Content starts
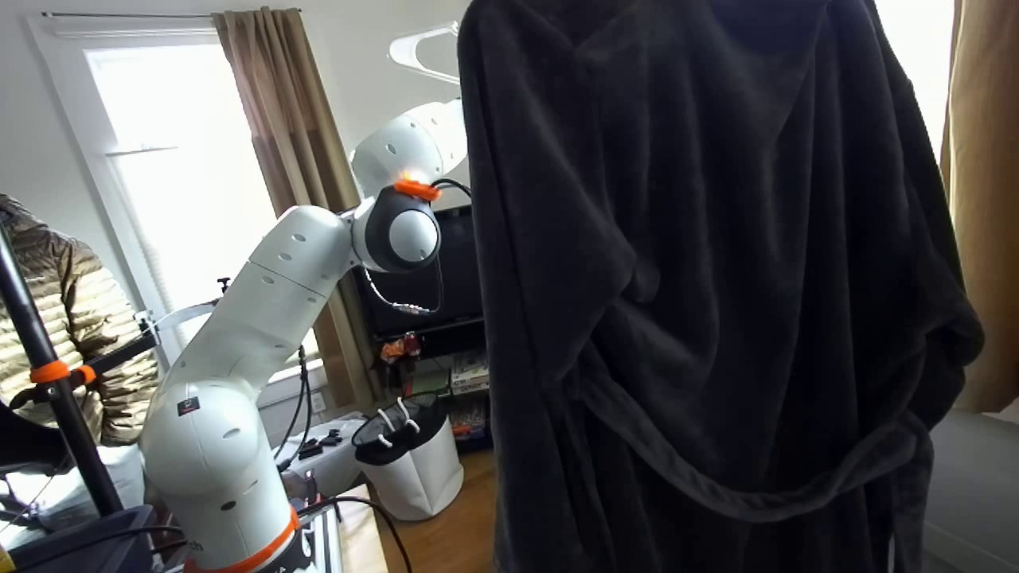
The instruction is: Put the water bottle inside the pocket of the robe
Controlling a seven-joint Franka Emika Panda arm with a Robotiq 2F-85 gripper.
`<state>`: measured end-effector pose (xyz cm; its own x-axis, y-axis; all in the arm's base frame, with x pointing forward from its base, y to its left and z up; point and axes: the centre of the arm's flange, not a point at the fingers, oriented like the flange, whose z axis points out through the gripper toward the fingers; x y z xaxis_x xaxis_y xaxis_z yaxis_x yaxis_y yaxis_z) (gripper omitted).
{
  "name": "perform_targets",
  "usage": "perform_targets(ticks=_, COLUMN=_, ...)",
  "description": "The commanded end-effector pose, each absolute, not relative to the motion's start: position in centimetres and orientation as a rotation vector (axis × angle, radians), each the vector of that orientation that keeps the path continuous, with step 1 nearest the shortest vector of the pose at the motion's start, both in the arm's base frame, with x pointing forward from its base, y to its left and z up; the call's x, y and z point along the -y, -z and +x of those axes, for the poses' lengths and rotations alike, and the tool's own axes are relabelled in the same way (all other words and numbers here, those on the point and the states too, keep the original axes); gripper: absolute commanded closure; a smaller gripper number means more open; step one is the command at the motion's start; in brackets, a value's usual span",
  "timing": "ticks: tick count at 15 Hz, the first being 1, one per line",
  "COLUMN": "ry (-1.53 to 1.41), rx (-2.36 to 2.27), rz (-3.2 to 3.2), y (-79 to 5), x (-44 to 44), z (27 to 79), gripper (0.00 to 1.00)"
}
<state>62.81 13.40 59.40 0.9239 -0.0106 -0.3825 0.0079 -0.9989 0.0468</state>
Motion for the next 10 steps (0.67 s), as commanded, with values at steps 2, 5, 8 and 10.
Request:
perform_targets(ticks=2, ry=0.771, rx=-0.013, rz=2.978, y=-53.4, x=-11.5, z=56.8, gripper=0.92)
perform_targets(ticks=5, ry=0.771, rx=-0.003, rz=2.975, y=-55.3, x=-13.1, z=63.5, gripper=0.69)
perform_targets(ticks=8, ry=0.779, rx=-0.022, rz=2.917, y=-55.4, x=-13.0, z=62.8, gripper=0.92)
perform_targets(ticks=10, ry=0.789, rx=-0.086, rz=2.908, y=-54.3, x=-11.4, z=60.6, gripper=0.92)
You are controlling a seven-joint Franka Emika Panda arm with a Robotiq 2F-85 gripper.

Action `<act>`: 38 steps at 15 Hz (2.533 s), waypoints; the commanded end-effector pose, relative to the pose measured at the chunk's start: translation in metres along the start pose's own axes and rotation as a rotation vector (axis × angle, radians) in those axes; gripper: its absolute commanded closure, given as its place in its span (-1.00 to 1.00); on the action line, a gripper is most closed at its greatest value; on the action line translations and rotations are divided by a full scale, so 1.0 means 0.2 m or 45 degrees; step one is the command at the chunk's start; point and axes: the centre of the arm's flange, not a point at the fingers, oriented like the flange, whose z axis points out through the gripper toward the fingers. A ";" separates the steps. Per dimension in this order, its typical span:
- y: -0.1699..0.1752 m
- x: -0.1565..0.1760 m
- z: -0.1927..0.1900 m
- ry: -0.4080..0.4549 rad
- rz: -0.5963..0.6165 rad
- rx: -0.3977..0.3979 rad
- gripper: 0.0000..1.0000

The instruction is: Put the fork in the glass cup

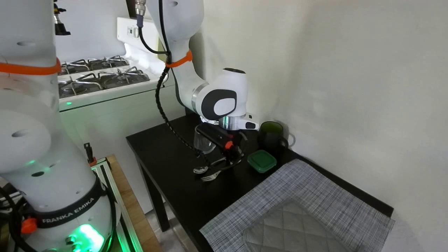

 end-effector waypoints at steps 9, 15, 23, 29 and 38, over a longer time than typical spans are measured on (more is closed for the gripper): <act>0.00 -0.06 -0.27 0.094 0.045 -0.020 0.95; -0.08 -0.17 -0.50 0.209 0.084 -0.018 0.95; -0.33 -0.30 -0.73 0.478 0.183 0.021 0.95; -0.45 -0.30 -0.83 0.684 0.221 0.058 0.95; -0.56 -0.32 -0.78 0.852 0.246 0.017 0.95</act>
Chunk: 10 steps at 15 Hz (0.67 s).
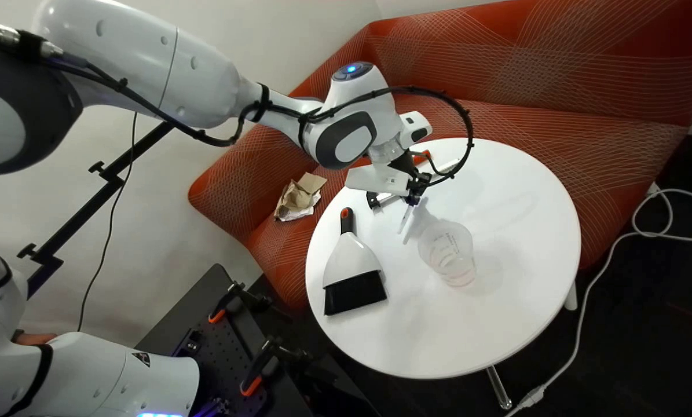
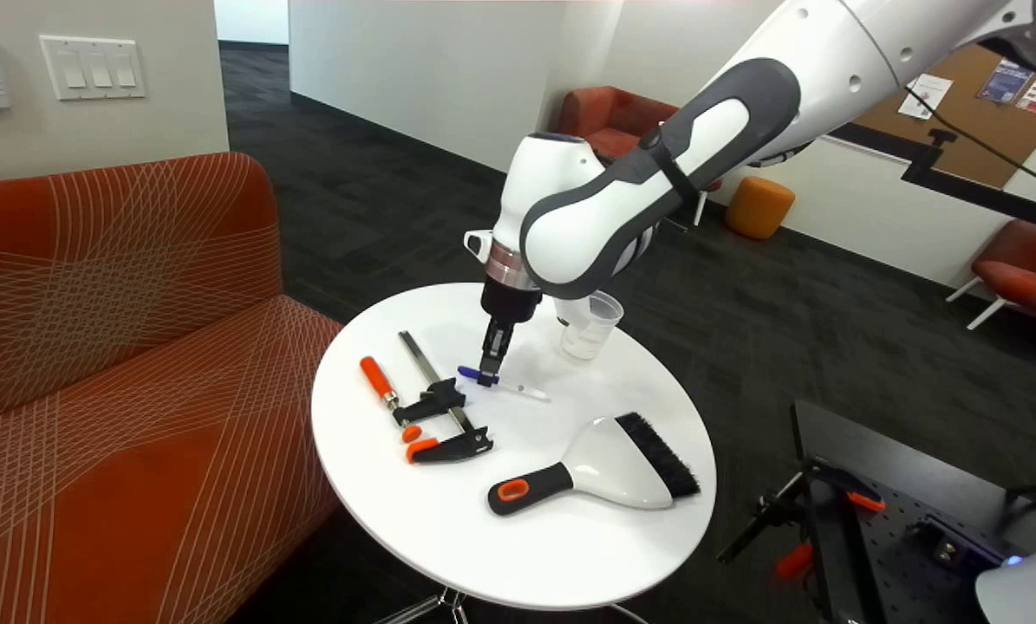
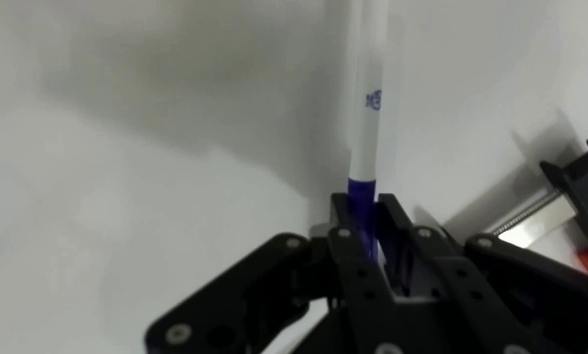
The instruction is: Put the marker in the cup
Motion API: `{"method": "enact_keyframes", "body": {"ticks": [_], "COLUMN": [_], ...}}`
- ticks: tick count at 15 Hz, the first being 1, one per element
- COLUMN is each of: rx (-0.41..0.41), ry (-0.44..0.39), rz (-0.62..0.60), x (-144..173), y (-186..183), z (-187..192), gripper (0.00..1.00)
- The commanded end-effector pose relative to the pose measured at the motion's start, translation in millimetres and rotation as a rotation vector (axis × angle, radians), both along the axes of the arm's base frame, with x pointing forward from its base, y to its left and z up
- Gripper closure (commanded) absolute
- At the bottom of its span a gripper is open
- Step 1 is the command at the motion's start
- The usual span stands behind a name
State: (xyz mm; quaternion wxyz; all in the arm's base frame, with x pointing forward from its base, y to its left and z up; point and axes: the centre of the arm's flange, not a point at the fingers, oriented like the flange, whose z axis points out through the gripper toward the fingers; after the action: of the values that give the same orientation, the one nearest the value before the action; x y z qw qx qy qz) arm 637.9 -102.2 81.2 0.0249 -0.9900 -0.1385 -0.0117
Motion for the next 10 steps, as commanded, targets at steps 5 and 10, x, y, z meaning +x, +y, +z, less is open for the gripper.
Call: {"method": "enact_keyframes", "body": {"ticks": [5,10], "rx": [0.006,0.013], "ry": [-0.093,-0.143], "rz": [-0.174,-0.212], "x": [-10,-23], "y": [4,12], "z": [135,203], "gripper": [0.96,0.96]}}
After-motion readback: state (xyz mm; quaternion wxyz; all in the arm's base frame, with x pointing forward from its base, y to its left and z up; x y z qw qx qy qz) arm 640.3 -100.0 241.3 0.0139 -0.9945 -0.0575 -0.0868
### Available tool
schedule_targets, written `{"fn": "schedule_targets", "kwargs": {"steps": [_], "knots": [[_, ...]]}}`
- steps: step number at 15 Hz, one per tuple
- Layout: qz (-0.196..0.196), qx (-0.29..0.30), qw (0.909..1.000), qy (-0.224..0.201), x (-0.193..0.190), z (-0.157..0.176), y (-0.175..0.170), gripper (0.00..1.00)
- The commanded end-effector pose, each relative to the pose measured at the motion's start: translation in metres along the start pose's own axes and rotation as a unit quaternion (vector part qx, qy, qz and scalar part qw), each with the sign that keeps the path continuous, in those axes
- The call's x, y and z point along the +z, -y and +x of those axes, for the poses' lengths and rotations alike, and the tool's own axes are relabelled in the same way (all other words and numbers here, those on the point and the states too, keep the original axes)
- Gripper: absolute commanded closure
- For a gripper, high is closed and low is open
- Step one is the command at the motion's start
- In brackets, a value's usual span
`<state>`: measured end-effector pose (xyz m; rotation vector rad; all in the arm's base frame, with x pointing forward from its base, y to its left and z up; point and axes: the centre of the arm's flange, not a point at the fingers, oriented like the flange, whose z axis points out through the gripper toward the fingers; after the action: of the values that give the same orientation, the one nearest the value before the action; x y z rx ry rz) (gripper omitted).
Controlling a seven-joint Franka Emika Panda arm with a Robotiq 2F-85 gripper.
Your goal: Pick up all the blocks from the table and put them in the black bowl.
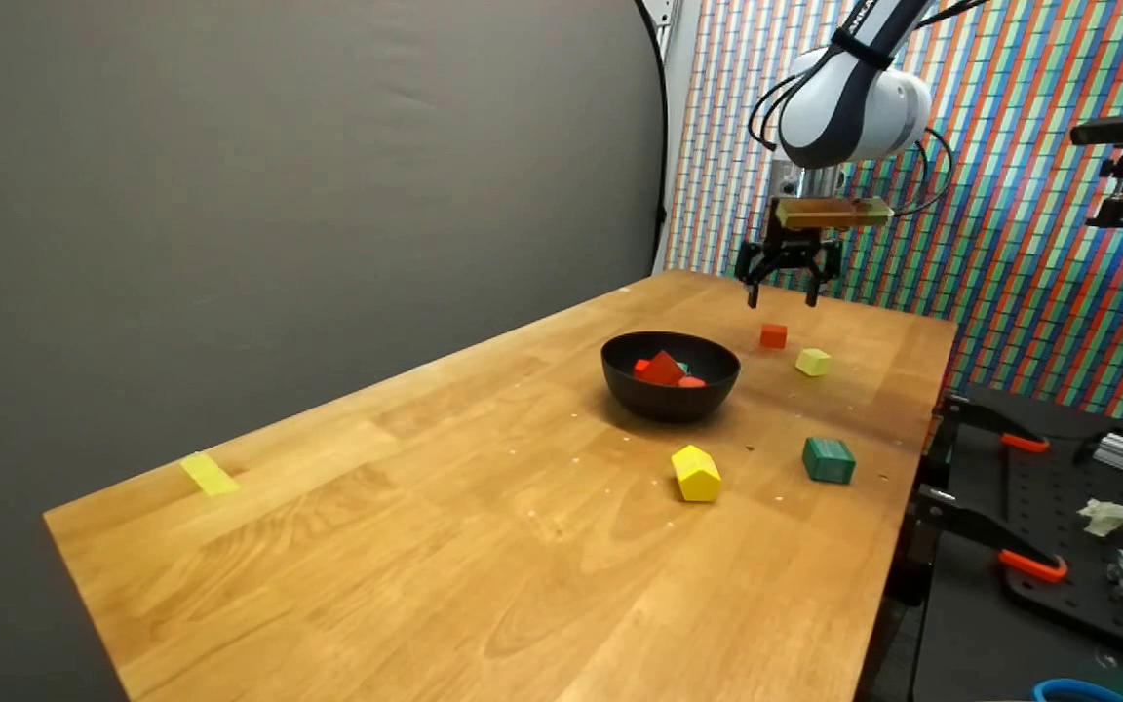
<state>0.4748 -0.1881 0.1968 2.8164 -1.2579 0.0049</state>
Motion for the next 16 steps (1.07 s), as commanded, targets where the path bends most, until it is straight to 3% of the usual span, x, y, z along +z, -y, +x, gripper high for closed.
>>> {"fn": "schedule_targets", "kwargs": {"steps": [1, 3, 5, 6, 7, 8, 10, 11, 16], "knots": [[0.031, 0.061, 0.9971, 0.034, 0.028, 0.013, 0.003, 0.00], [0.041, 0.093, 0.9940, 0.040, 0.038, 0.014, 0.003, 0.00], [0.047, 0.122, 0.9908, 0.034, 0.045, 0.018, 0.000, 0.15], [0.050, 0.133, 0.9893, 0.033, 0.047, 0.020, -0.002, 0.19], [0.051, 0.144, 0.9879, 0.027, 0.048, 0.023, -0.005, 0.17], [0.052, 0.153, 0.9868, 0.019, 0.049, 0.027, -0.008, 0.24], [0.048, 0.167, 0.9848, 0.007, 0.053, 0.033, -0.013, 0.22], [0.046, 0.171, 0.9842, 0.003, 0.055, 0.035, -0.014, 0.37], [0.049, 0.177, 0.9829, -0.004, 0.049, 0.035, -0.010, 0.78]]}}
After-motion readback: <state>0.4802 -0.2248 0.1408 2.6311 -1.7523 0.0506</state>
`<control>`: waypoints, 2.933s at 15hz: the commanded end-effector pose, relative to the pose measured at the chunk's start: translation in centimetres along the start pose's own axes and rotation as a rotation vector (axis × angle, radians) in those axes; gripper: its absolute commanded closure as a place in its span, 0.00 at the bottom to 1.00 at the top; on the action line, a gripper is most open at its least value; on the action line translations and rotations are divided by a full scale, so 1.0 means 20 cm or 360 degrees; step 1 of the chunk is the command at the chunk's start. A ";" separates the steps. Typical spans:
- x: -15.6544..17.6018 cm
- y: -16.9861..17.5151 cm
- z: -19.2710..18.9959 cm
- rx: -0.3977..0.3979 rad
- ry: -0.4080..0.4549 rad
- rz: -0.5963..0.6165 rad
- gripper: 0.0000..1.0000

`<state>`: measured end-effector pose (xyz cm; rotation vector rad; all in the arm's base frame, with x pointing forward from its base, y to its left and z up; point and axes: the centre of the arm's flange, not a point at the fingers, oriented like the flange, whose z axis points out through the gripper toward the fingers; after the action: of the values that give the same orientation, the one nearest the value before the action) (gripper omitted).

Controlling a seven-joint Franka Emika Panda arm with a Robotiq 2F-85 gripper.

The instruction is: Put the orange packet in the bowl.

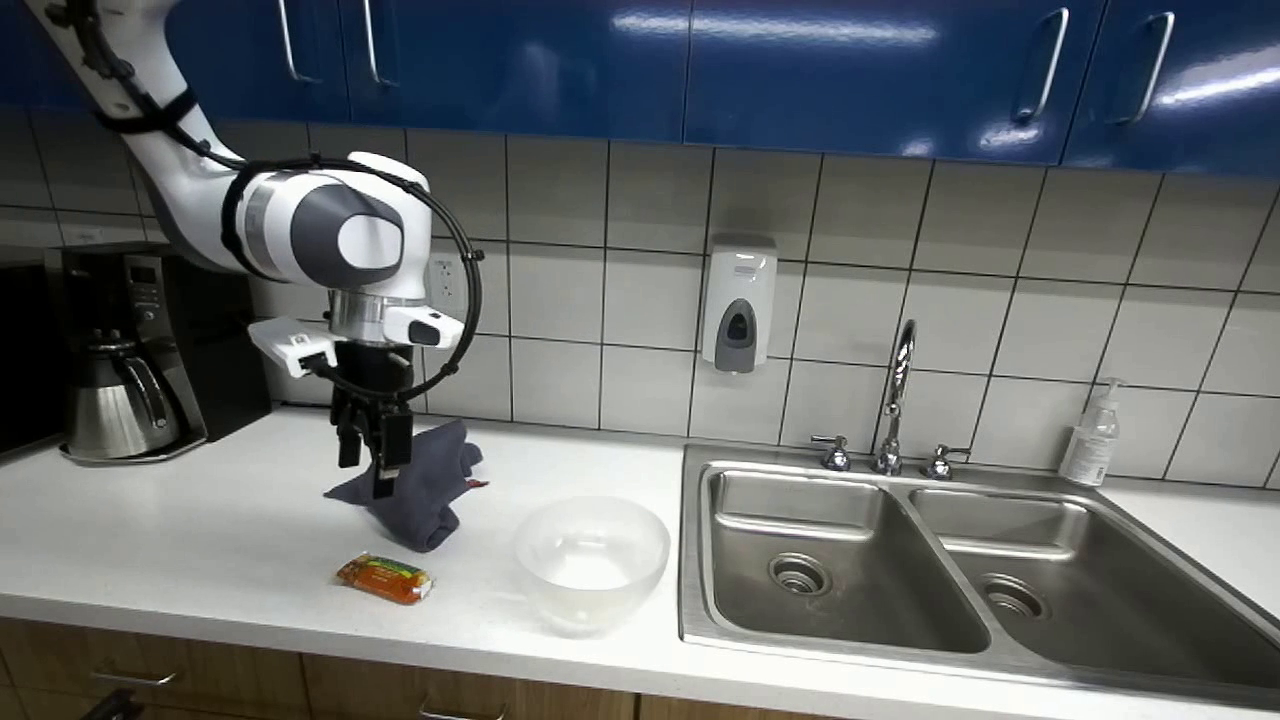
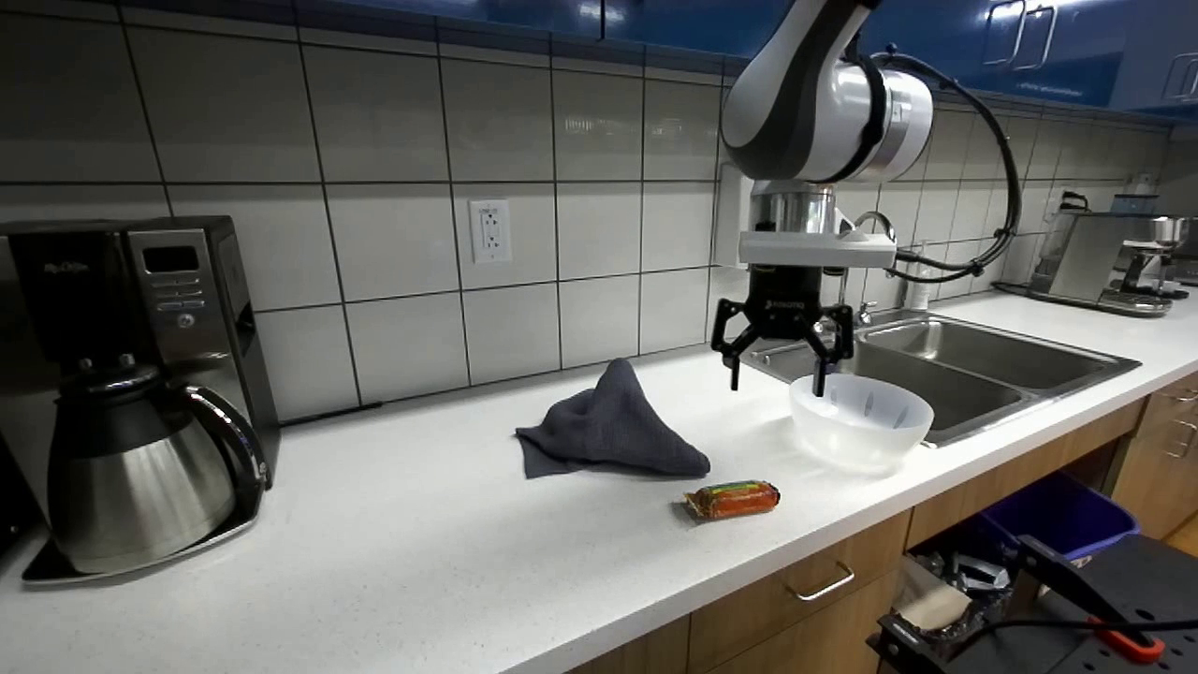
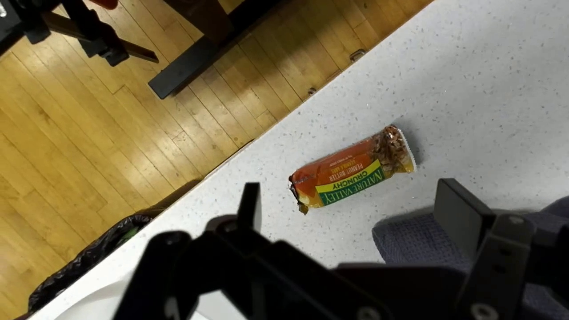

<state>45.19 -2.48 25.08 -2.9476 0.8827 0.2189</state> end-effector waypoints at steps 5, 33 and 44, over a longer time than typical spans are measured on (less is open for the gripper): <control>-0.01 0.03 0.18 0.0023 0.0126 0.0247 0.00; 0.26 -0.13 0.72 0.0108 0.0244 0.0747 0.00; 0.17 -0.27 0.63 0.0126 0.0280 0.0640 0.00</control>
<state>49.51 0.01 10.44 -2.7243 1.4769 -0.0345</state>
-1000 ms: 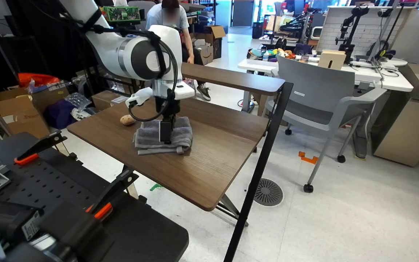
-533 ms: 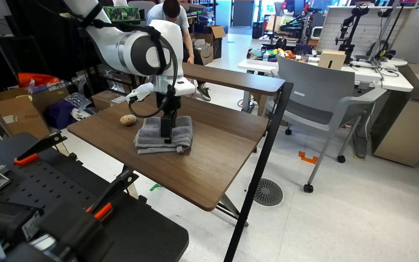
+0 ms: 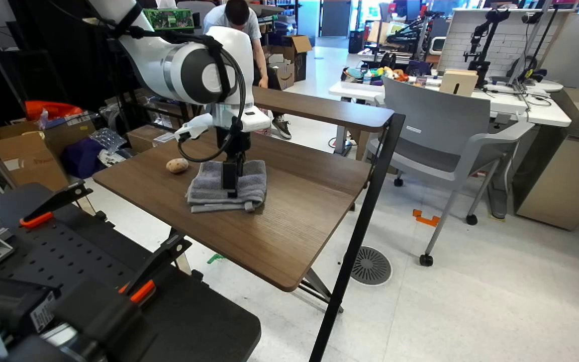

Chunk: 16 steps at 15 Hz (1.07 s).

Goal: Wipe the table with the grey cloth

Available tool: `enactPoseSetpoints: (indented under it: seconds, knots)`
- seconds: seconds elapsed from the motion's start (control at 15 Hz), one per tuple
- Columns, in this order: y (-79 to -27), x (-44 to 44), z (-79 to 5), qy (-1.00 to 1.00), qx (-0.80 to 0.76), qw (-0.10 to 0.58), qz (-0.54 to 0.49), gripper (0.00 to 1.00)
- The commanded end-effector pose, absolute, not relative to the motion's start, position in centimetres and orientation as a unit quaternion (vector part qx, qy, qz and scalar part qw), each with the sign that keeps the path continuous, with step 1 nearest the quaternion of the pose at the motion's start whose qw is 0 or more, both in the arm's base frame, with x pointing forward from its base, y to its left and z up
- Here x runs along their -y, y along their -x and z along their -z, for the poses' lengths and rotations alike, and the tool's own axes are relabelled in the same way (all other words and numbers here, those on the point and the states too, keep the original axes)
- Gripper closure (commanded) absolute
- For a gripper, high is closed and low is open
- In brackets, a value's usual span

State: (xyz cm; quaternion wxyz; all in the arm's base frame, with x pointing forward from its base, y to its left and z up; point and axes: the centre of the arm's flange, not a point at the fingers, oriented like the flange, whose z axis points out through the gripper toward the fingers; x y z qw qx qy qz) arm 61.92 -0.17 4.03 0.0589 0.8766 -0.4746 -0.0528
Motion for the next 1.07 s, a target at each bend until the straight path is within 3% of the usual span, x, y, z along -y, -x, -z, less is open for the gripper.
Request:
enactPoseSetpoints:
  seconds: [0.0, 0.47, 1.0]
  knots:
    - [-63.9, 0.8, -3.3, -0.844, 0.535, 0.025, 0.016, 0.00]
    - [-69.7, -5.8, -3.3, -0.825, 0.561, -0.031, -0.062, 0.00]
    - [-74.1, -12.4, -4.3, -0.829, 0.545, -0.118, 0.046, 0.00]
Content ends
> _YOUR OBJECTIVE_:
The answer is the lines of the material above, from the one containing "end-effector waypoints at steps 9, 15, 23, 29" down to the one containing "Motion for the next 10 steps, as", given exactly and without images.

> _SOLVED PROBLEM_:
 end-effector waypoints at steps 9, 15, 23, 29 and 38, over a longer time than typical spans are measured on (more is closed for the gripper): <act>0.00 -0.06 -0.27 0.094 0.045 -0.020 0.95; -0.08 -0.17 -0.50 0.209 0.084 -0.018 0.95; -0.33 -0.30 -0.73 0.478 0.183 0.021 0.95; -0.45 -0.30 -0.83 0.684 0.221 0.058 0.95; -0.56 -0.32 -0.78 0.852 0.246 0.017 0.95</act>
Chunk: 10 steps at 15 Hz (0.67 s).
The instruction is: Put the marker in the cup
Motion API: `{"method": "enact_keyframes", "body": {"ticks": [_], "COLUMN": [_], ...}}`
- ticks: tick count at 15 Hz, the first being 1, one per element
- COLUMN is each of: rx (-0.41..0.41), ry (-0.44..0.39), rz (-0.62..0.60), x (-144..173), y (-186..183), z (-187..192), gripper (0.00..1.00)
- The commanded end-effector pose relative to the pose measured at the motion's start, translation in millimetres and rotation as a rotation vector (axis × angle, radians), both along the axes of the arm's base frame, with x pointing forward from its base, y to its left and z up
- Gripper closure (commanded) absolute
- At the bottom of its span a gripper is open
- Step 1 is the command at the motion's start
- The usual span stands behind a name
State: (xyz mm; quaternion wxyz; all in the arm's base frame, with x pointing forward from its base, y to its left and z up; point and axes: the centre of the arm's flange, not a point at the fingers, oriented like the flange, whose z axis points out through the gripper toward the fingers; after the action: of the values that give the same orientation, the one nearest the value before the action; x y z qw qx qy qz) arm 637.9 -102.2 81.2 0.0249 -0.9900 -0.1385 -0.0117
Motion for the next 10 steps, as commanded, targets at steps 5 and 10, x, y, z meaning +x, +y, +z, less is open for the gripper.

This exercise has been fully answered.